In 2001, a few years after taking early retirement, he applied again and was sent to South Africa, then to Samoa, Uganda and Malawi. In the last 10 years, he has done five tours. In April, he starts a sixth — in Zambia.
His Peace Corps focus is on healthcare. But Oshiro says the trips have done more for him than he could ever do for the people he tries to help.
"I feel alive working in these places," he said. "That's where humanity is. It's not in traffic or at the Oscars."
Many volunteers express such feelings and say the Peace Corps shaped their lives and their view of the world. Many shared their memories on the UCLA reunion website.
C.J. Smith Castagnaro, a retired teacher, said her two years in Ethiopia in the mid-1960s made her more resourceful. To drink water, she had to haul it from afar and then boil it. When she had nothing to wear, she bought fabric and sewed her own clothes.
"It really made me grow up," said Castagnaro, who lives in Upland and plans to attend the reunion.
Phu Tranchi, a Los Angeles high school principal who was dispatched in 1997 to a village of mud huts in Kenya, said he came back more socially conscious. Every year, he encourages his students to "be active in the community," he said.
Seth Pickens, a pastor at L.A.'s Zion Hill Baptist Church, said it was on his Peace Corps assignment in Haiti in 2001 that he first got a chance to preach to a church audience.
"I learned that happiness doesn't have anything to do with what you have," Pickens, 33, said. "You could sit on someone's porch on a hot day with nothing to eat or drink in the house and people would still be happy, still cracking jokes."
The program that was threatened by Richard Nixon, then supported by Ronald Reagan and Bill Clinton, now enjoys President Obama's full backing. About one third of applicants are accepted, 60% of them women, and the application process can take a year.

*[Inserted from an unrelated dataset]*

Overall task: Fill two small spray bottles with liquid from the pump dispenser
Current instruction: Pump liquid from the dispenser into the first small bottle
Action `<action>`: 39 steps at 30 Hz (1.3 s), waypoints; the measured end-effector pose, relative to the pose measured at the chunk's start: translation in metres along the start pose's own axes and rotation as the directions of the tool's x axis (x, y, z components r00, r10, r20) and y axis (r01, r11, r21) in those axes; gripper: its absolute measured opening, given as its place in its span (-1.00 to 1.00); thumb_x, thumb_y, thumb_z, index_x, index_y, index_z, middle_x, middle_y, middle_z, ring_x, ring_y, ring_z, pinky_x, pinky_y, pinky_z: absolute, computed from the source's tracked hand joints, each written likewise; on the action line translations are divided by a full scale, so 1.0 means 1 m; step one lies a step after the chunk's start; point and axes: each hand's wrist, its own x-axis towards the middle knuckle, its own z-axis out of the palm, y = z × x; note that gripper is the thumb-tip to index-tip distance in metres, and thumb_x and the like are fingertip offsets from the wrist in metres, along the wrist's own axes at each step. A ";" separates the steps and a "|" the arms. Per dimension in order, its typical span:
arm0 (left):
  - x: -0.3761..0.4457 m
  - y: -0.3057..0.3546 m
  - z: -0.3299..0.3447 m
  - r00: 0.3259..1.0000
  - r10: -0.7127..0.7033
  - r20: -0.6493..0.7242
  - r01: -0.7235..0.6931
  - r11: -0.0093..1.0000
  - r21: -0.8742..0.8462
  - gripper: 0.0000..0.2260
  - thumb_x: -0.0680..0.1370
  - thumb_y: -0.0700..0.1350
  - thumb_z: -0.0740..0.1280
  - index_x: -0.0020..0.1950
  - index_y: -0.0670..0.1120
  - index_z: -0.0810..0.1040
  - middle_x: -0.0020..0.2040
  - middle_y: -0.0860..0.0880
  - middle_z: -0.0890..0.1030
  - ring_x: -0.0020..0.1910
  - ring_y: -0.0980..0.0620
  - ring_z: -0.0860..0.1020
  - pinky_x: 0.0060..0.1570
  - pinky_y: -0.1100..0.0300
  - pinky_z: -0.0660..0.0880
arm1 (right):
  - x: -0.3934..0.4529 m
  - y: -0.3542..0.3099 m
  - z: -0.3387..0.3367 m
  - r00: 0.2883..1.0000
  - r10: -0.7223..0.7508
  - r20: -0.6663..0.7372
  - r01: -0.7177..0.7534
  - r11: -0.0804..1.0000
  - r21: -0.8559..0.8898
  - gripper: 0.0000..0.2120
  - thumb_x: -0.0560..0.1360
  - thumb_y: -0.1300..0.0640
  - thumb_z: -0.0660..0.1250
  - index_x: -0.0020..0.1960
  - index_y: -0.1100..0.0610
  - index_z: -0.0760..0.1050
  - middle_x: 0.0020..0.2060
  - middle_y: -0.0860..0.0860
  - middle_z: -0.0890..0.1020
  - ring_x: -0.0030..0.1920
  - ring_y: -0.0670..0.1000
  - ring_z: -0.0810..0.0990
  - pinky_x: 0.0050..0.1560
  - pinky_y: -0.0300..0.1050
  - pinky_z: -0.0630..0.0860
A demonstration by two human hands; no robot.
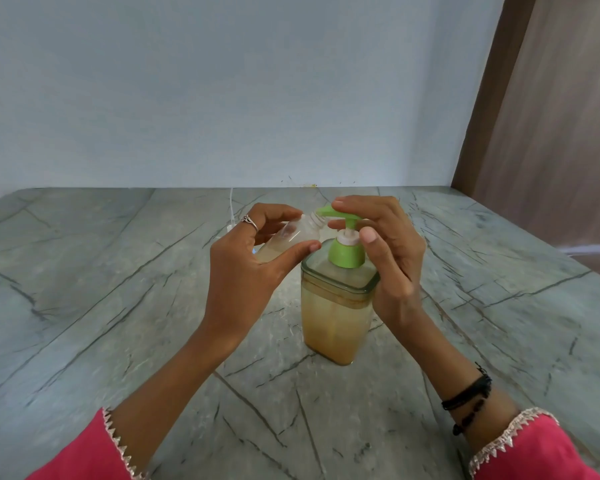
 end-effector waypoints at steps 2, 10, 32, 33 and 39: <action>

The anniversary comes just weeks after Sargent Shriver, the founding force behind the program, died at 95.
His daughter, Maria Shriver, California's former first lady, said she remembers evenings when hundreds of volunteers filled her family home.
"Daddy was always incredibly proud of all the volunteers," she said.
In April, Ester Dela plans to join the ranks as she departs for two years in Romania. The 28-year-old first grade teacher was laid off in late 2009 and signed up for the Peace Corps after struggling to find steady work.
At home in Culver City, she's been watching old Romanian movies, studying maps and practicing the language.
"I have some anxiety, but mostly I'm excited," she said. "I have no idea what to expect."